夕陽に向って手を合わせ瞑想する人のシルエット

今更聞けない!ポーズが呼吸で深まるってどういうこと?

※この記事はヨガジェネレーションが主催する「ハートオブヨガ指導者養成講座」の卒業生が書いたものです。

ウジャイ呼吸法は、圧力を生み出す

ハタヨガでは伝統的にウジャイ呼吸を使います。ウジャイ呼吸は、鼻呼吸でありながら、声を出す器官である”声帯”を部分的に締めて、音を出す呼吸法です。声帯を締めることで、体内に圧力を生み出します。

呼吸の力でポーズが深まり、バンダが入る

ティッティバーサナ(蛍のポーズ)をする女性
バンダは身体への負荷を分散させ、体幹の働きを活性化させる

HOYシニア講師のJ・ブラウン先生(以下、J先生)によると、「呼吸の力が体幹の働きを強め、ポーズを支える」とのことです。その言葉は「ポーズって筋肉の力で取るものじゃないの?」と思っていた私には目からウロコでした。ウジャイ呼吸による圧力が、前屈や後屈をするときに脊柱を保護し、身体を怪我から守ります。これがヨガ用語で言う”バンダ”です。バンダは身体への負荷を分散させ、体幹の働きを活性化させます。

呼吸を意識したら、気持ちよくハンドスタンドできた

Jブラウン先生にハンドスタンドのアシストを受ける受講生
J先生のアジャストを受けながらハンドスタンド

J先生に「ウジャイ呼吸に重点をおいてハンドスタンドをしてごらん」と指導いただき、チャレンジしました。すると不思議なことに、今まで力ずくでやっていた場合とは全く異なる感覚があり、身体に軸ができたように感じられ、安定して立てたのです。しかも、苦しいどころか気持ちがいいくらいでした。

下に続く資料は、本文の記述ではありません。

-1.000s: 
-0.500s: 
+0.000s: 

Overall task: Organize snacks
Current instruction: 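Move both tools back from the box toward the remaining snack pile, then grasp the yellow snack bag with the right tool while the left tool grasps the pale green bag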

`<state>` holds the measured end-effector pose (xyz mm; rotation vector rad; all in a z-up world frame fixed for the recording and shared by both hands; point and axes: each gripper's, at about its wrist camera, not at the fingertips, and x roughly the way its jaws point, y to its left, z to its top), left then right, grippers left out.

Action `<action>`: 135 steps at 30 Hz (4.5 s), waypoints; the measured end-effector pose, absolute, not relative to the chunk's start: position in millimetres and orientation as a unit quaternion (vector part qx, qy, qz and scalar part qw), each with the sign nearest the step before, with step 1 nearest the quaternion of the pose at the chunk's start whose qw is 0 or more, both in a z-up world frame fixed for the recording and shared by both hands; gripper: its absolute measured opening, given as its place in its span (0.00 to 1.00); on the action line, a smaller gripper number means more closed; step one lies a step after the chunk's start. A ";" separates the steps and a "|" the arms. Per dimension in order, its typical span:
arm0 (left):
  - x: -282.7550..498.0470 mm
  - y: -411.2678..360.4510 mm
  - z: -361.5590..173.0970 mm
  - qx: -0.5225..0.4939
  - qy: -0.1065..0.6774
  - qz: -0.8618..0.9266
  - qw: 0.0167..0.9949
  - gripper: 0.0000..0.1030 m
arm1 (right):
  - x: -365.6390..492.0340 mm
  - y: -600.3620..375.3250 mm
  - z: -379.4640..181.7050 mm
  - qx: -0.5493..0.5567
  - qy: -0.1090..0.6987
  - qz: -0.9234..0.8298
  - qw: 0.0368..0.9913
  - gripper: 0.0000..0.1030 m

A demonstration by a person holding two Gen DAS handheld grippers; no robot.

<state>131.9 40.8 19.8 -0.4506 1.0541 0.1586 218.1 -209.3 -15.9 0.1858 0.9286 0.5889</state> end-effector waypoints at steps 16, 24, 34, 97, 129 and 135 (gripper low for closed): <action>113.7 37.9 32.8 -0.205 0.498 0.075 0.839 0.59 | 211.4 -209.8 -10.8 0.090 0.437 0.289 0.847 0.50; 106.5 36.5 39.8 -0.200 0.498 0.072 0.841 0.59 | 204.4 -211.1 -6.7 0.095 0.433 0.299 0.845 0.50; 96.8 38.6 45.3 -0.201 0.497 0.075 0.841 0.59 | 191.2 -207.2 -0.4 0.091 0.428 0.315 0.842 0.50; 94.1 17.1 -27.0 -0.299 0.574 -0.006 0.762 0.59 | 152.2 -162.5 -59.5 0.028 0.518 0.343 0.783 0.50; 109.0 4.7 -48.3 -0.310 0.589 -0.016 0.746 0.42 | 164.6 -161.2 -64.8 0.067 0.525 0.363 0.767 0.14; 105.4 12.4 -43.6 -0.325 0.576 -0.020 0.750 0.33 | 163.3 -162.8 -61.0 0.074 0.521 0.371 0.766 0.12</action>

ウジャイ呼吸の圧力によって、腹部が自然と引き締まりバンダが入る。バンダが体幹を安定させるのです

と、J先生は説明してくれました。

呼吸の力で生命力を取り戻す

呼吸の素晴らしいところは、力強さだけではありません。呼吸は私達がもともと持っている自然な治癒力を高め、生命を癒し育む力を強めてくれます。生命は”あるべき場所に正しく置け”ば、自ら不調を治そうとする性質を持っています。あるべき場所に置くとは”あるがままでいられる状態”のこと。例を挙げるとすれば、アーサナや瞑想が深まっているときに感じる心地のいい状態です。

呼吸の力でストレスを軽減

カジュアルな服装の女性があぐらの姿勢で瞑想をしている
呼吸中心のヨガはストレスレベルを下げる

呼吸中心のヨガを練習することで、自律神経の乱れが整い、ストレスレベルが下がることで身体の疲れが取れやすくなります。例えばヨガをすると、いつもよりグッスリ眠れたり、肩や腰のコリが緩和されていたりと、身体が軽く感じますよね?これが呼吸のもたらす効果そのものです。

「呼吸はあなたのグルである」

このように、呼吸は力強い性質だけでなく、やさしい、癒す質も持ち合わせています。神経や脳科学の面から見ても、自律神経やホルモンのバランスを整えて気分をよくすることは、研究で明らかになっています。ハタヨガの父、または現代ヨガの父と呼ばれるティルマライ・クリシュナマチャリアは言いました。

呼吸はあなたのグル(先生)です。あなたのグルに従いなさい

どんな流派のヨガをしていても、呼吸が大切であることは変わりありません。呼吸が生む力強さと柔らかさを伝えられる指導者になりたいですね。